The basic and most common karaoke machines output the instrumental portion of a song with the lead vocal removed, and substitute in its place the voice of the karaoke user singing the vocal through a microphone. The karaoke user's voice and the music of the song are mixed and outputted, typically to an audience. If the karaoke user has not memorized the lyrics to the song or the placement of those lyrics in the song, there is usually a visual prompt on a screen in view of the karaoke user displaying the lyrics of the song at the appropriate times.

Karaoke, although very popular in Far Eastern countries, such as Korea and Japan, has not been popular in Western culture, particularly in the United States. Although it may not be possible to pinpoint one specific reason karaoke has not been popular with Americans, and with Westerners in general, one factor may be that they are uncomfortable with the sound of their voices. Individuals are typically self-conscious about the sound of their voice and maybe disappointed with the tone or quality of sound they produce through a karaoke machine. It is likely that if they could sound more like the actual singer, karaoke would be a greater source of entertainment. Another factor may be that they do not like having to sing the exact lyrics to a particular song even though they may like the song or like the idea of performing the song; they may rather hum the melody or make sounds that mimic or sound similar to the actual lyrics. Although the reasons for karaoke's unpopularity may be varied, it is likely that enabling the karaoke user to sound more like or exactly like the original singer would eliminate many of the barriers keeping people from using it in this country and make it more entertaining to Western audiences.

One enhancement to the basic functionality of karaoke and attempt at making it more accessible to the novice is a feature called vocal partnering. This feature enables outputting the OMR when the karaoke user's voice drops below a certain volume level. Thus, if the karaoke user is not singing at all or is singing too softly, the audience and the karaoke user will hear the OMR which is simply the lead singer's original vocal with the music and background vocals. The karaoke user may have lost his or her place in the song or momentarily forgotten the lyrics or melody. Hearing the OMR can assist the karaoke user in getting back on track in the song. Once the karaoke user starts singing louder and is more audible to the audience, the OMR is removed and the karaoke user is again heard with the music. In most cases, the OMR is not heard by the audience because the karaoke user is normally singing at an audible level. When the OMR does come on, it does so at a set volume and does not change until going off if the karaoke user starts singing again.
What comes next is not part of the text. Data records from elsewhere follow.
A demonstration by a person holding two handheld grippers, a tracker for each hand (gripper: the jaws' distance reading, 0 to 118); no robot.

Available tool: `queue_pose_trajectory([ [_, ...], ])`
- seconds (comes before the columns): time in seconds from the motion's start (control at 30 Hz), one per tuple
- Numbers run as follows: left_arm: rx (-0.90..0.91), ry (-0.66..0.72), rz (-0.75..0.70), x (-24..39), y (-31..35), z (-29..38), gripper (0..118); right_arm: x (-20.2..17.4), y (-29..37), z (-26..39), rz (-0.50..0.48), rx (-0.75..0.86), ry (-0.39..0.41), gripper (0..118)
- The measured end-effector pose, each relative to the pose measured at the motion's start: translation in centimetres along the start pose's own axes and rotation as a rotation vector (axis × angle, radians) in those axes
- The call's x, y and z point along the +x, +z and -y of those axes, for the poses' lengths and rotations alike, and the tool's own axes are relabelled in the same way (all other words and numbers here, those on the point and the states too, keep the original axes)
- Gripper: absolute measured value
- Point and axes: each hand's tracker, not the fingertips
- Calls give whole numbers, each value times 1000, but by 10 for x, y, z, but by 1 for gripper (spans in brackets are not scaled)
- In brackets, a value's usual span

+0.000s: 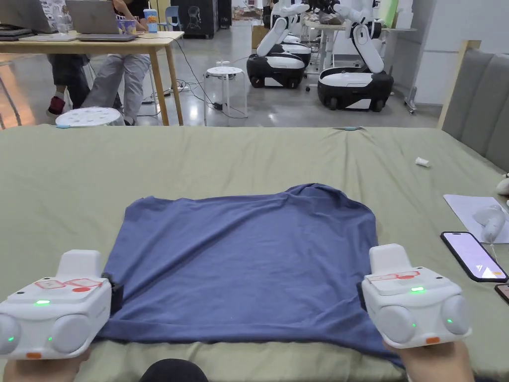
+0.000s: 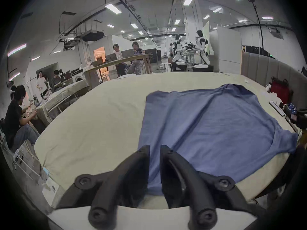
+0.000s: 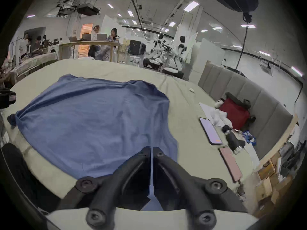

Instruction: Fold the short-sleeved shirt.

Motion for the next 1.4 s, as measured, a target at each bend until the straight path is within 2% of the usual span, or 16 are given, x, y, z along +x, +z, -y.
queue_pose_trajectory([
  [0.03,0,7,-5,3,-4,0,0,-6,-5,-2,-16,8,-10,0],
  [0.17,-21,71,23,3,-8,-2,0,-24,-9,-8,-21,28,6,0],
  [0.37,-67,46,27,-10,2,0,0,-32,-5,-13,-62,39,14,0],
  [0.43,-85,72,36,-20,6,2,26,-35,-5,-14,-78,40,17,0],
  [0.47,-100,81,42,-25,6,3,57,-36,-5,-14,-83,41,16,0],
  [0.5,-125,87,46,-31,4,5,78,-38,-5,-14,-87,43,16,0],
  [0.53,-137,95,36,-36,2,8,92,-40,-4,-13,-91,44,18,0],
  [0.57,-147,102,15,-41,0,11,98,-43,-4,-13,-97,44,23,0],
  [0.93,-197,104,15,-56,-1,44,98,-59,-8,-1,-138,10,45,0],
  [1.03,-237,99,2,-55,-10,55,96,-62,-8,1,-147,5,55,0],
  [1.07,-258,110,-1,-55,-14,59,91,-63,-7,1,-149,5,57,0],
  [1.13,-265,125,2,-55,-21,67,68,-64,-7,1,-151,6,63,0],
  [1.23,-216,138,1,-57,-29,77,60,-63,-7,3,-149,3,62,0],
  [1.27,-210,117,3,-57,-28,77,48,-63,-7,4,-149,2,60,0],
  [1.33,-187,116,9,-55,-23,75,2,-61,-7,5,-145,-3,55,0],
  [1.4,-168,125,-8,-55,-22,70,3,-58,-5,7,-146,-7,48,0],
])
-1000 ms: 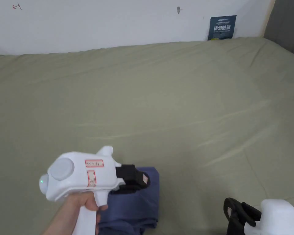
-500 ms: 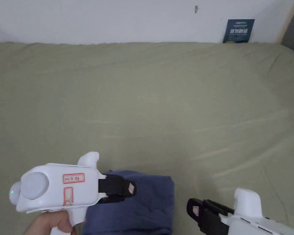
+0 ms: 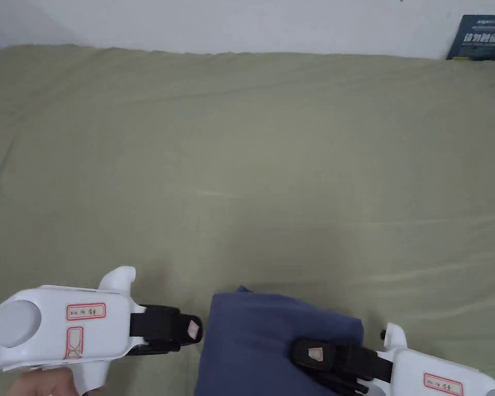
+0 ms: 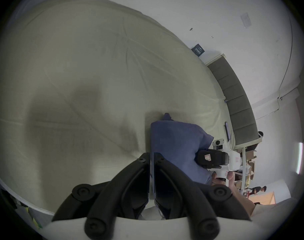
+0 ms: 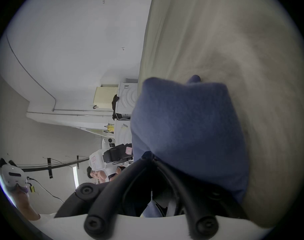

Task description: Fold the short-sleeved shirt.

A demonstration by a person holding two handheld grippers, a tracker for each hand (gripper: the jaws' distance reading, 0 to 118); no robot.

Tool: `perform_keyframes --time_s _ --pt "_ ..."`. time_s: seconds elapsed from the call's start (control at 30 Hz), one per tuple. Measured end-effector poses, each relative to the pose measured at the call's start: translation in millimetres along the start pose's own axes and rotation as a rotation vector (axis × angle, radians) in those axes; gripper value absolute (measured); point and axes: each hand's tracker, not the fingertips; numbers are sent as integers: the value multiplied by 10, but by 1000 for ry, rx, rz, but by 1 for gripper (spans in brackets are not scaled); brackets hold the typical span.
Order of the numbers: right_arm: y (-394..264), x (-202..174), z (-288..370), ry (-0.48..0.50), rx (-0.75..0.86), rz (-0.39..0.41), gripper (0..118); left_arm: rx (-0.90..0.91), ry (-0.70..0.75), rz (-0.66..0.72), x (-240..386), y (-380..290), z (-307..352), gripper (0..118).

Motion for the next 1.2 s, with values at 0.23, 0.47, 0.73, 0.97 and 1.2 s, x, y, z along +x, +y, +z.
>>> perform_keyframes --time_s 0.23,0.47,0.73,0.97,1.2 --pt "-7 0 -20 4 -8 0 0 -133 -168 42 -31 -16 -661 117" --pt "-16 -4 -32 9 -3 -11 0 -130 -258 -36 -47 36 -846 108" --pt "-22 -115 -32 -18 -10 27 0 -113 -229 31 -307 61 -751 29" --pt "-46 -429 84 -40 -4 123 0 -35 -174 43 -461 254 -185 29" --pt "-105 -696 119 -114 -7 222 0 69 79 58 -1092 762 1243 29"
FIG. 1 is a block diagram of a karaoke machine which includes vocal partnering, or what is referred to as Duet Mode. The song input is comprised of two audio streams: one carrying only background music on a signal 101, and another carrying OMR on a signal 102. Signal 101 is inputted directly into a mixer 107. Signal 102 is fed into a Duet Mode enabler 103 which contains a discrete ON/OFF switch. A microphone 104 used by the karaoke participant is connected to a Duet Mode enabler 103. The strength of the signal sent through the microphone controls the ON/OFF switch. If the switch is ON, the Duet Mode enabler 103 is activated as a result of receiving a low amplitude 106 from the karaoke user via the microphone 104. The Duet Mode enabler 103 senses the volume or vocal-amplitude 106 of the karaoke user's voice through the microphone. If it senses that the vocal-amplitude 106 is below a certain level because the karaoke user is singing too softly or not at all, it will assist or boost the volume of the vocals heard by the audience by adding the OMR through the switch. The enabler 103 will switch ON by outputting the OMR at a set volume level thus making the vocals more audible to the audience. If the karaoke user starts singing louder, the Duet Mode enabler 103--constantly sensing the user's vocal-amplitude--will switch OFF and stop outputting the OMR completely.
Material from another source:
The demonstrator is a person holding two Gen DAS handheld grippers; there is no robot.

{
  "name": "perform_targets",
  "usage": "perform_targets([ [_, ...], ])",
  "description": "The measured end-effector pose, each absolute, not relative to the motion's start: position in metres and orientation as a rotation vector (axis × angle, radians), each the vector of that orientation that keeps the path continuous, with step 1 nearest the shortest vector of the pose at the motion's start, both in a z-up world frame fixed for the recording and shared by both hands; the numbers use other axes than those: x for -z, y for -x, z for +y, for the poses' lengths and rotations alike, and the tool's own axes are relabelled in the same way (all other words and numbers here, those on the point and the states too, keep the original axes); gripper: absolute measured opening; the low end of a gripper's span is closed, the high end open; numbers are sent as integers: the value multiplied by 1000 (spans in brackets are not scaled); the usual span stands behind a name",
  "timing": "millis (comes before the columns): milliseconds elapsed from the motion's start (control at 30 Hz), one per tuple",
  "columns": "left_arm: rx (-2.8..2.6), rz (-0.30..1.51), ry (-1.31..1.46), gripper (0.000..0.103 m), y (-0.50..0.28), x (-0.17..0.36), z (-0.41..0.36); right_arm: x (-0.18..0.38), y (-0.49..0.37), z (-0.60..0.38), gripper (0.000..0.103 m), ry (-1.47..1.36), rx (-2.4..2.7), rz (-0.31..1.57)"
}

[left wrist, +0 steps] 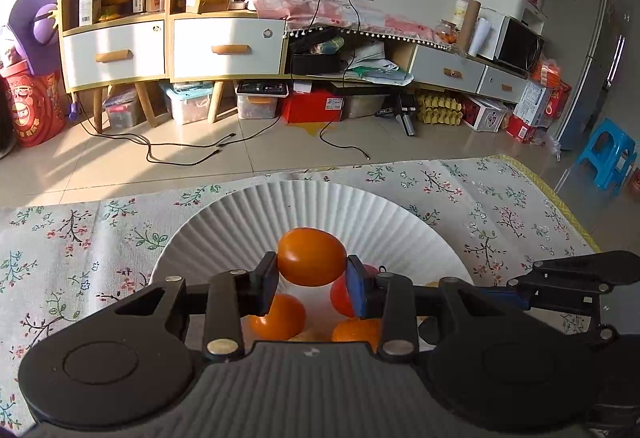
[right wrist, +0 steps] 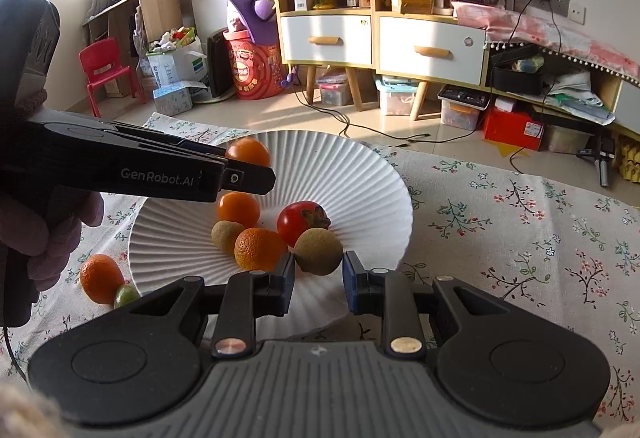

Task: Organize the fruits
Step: 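Carry the orange tomato and kiwi in both tools over the bowl, then open both tools to release the orange tomato and kiwi into the bowl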

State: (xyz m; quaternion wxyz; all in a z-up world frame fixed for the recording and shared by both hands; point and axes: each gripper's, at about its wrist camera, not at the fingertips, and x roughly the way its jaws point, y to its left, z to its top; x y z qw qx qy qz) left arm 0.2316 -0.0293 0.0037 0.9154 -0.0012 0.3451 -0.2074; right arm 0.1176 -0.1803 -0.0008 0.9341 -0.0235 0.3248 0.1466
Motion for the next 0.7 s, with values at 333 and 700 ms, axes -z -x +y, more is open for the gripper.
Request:
perform_targets([
  [333, 415, 792, -9, 41, -246, -2, -32, 4, -127, -174, 23, 73, -312, 667],
  [700, 417, 852, -50, 41, -252, 0, -31, 6, -132, -174, 23, 84, -312, 665],
])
When Duet Mode is enabled, OMR signal 102, inputted to the enabler 103 is routed to a mixer 107. Mixer 107 takes OMR signal 102 and adds it to the voice of the karaoke user 109. For example, if the song being played is by Frank Sinatra, the volume of his voice remains constant once Duet Mode has been enabled. Duet Mode is enabled when the amplitude of the karaoke user is low (i.e. when the karaoke user is singing softly or not at all). This is so that there is always some vocal being projected to the audience. As mentioned above, it can also help the uncertain karaoke user find his or her place in the song or recall the vocal melodic line in the song. When the karaoke user is singing at a normal or loud volume level, Duet Mode is disabled and signal 101 consisting only of background music is routed to mixer 107. Mixer 107 creates an audio stream 108 consisting of the karaoke user's voice 109 and the background music, which is projected to the audience through loudspeakers 110 and illustrates typical karaoke operation.

Thus, vocal partnering ensures that some vocal is always being output by the karaoke machine. The OMR is outputted when the karaoke user's volume falls below a threshold level. It should be further noted that vocal partnering through a Duet Mode enabler does not allow for adding, at varying volume levels, the OMR according to how loud the karaoke user is singing. The audience will clearly hear, for example, Frank Sinatra's voice go on or off depending on how loud the karaoke user is singing.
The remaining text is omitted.